What if 'kill -9' does not work?

  • I have a process I can't kill with kill -9 <pid>. What's the problem in such a case, especially since I am the owner of that process. I thought nothing could evade that kill option.

  • kill -9 (SIGKILL) always works, provided you have the permission to kill the process. Basically either the process must be started by you and not be setuid or setgid, or you must be root. There is one exception: even root cannot send a fatal signal to PID 1 (the init process).

    However kill -9 is not guaranteed to work immediately. All signals, including SIGKILL, are delivered asynchronously: the kernel may take its time to deliver them. Usually, delivering a signal takes at most a few microseconds, just the time it takes for the target to get a time slice. However, if the target has blocked the signal, the signal will be queued until the target unblocks it.

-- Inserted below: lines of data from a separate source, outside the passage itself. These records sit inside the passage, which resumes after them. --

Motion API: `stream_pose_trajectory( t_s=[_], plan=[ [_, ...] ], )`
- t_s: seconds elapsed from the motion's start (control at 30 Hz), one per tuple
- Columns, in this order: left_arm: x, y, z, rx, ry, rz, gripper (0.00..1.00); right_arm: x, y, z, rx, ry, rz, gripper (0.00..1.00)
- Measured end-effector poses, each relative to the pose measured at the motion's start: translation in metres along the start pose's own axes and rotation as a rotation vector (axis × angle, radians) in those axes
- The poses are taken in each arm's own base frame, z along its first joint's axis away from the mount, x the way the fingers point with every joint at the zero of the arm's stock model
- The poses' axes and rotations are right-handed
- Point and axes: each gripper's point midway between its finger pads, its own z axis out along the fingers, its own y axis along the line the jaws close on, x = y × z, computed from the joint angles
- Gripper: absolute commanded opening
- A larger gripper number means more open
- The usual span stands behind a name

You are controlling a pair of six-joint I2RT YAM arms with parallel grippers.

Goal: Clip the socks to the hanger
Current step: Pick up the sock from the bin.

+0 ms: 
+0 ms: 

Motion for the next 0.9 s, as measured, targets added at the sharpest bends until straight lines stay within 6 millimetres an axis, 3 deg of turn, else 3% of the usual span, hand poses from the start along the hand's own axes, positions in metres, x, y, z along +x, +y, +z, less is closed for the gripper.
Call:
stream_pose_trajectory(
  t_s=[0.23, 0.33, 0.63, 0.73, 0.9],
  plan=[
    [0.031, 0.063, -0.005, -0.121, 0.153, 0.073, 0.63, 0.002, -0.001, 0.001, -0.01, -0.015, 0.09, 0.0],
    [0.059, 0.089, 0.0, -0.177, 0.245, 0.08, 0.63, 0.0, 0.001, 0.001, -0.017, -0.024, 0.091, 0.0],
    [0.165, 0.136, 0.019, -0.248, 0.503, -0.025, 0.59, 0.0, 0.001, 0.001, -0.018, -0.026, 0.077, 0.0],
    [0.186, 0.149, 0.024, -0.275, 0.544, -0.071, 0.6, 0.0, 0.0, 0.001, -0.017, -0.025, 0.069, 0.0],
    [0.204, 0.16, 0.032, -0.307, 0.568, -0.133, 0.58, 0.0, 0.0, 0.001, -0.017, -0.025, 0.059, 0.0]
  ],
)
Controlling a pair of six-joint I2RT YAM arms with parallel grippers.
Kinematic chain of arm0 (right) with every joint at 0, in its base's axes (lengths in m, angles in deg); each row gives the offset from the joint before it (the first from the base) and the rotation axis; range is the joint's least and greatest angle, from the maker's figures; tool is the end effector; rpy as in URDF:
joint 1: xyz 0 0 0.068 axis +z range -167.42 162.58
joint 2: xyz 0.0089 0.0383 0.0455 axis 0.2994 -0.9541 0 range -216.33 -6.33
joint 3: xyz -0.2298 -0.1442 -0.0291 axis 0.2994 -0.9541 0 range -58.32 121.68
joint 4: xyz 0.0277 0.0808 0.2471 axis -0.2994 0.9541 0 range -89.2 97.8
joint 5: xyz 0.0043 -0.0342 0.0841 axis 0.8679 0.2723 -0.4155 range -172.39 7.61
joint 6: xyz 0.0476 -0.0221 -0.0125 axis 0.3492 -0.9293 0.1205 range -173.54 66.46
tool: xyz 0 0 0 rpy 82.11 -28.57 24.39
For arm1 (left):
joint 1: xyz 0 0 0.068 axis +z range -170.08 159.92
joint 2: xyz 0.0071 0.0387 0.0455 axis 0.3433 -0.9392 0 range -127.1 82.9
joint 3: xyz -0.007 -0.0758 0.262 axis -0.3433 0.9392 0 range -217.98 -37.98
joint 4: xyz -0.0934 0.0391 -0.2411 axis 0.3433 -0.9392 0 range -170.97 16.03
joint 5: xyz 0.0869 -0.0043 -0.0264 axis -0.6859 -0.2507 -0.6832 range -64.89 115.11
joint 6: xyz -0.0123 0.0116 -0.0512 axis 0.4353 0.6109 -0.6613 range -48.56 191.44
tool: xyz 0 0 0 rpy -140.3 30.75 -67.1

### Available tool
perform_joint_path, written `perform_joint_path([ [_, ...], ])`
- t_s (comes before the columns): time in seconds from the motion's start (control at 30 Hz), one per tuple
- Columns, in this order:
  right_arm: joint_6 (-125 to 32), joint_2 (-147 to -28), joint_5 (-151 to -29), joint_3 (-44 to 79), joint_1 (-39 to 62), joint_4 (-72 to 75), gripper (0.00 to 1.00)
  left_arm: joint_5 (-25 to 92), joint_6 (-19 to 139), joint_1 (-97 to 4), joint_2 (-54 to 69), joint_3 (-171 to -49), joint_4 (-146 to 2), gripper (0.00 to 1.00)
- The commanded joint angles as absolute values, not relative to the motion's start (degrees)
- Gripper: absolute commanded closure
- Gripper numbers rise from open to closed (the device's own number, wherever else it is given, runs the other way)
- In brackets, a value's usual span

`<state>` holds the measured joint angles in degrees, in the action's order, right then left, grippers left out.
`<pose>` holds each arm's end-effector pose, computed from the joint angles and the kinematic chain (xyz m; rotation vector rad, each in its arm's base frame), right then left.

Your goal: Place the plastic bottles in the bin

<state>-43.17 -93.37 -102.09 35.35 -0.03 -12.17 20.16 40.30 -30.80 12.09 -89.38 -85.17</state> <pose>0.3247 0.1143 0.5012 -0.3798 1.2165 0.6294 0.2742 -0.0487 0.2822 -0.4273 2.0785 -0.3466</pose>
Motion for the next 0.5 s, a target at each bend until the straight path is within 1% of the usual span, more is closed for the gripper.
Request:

    Normally, processes cannot block SIGKILL. But kernel code can, and processes execute kernel code when they call system calls. Kernel code blocks all signals when interrupting the system call would result in a badly formed data structure somewhere in the kernel, or more generally in some kernel invariant being violated. So if (due to a bug or misdesign) a system call blocks indefinitely, there may effectively be no way to kill the process. (But the process will be killed if it ever completes the system call.)

    A process blocked in a system call is in uninterruptible sleep. The ps or top command will (on most unices) show it in state D (originally for “disk”, I think).

    A classical case of long uninterruptible sleep is processes accessing files over NFS when the server is not responding; modern implementations tend not to impose uninterruptible sleep (e.g. under Linux, the intr mount option allows a signal to interrupt NFS file accesses).

    You may sometimes see entries marked Z (or H under Linux, I don't know what the distinction is) in the ps or top output. These are technically not processes, they are zombie processes, which are nothing more than an entry in the process table, kept around so that the parent process can be notified of the death of its child. They will go away when the parent process pays attention (or dies).

    Yor reply looks self contradicting. You start telling SIGKILL always works but end citing the uninterruptible sleep case, where SIGKILL might never work outside shutting down the kernel. There are also two cases where SIGKILL doesn't work. With zombies obviously as you can't kill already dead processes and with init, which by design is ignoring SIGKILL signals.

    @jlliagre: Killing a zombie doesn't make sense, it's not alive to begin with. And killing a process in interruptible sleep *does* work, it's just (as with other signals) asynchronous. I've tried to clarify this in my edit.

    I wrote too killing a zombie doesn't make sense but that doesn't prevent many people to try it and complain. Killing a process in interruptible sleep indeed works by design, but I was talking about killing a process in uninterruptible sleep which can fail if the system call never wake up.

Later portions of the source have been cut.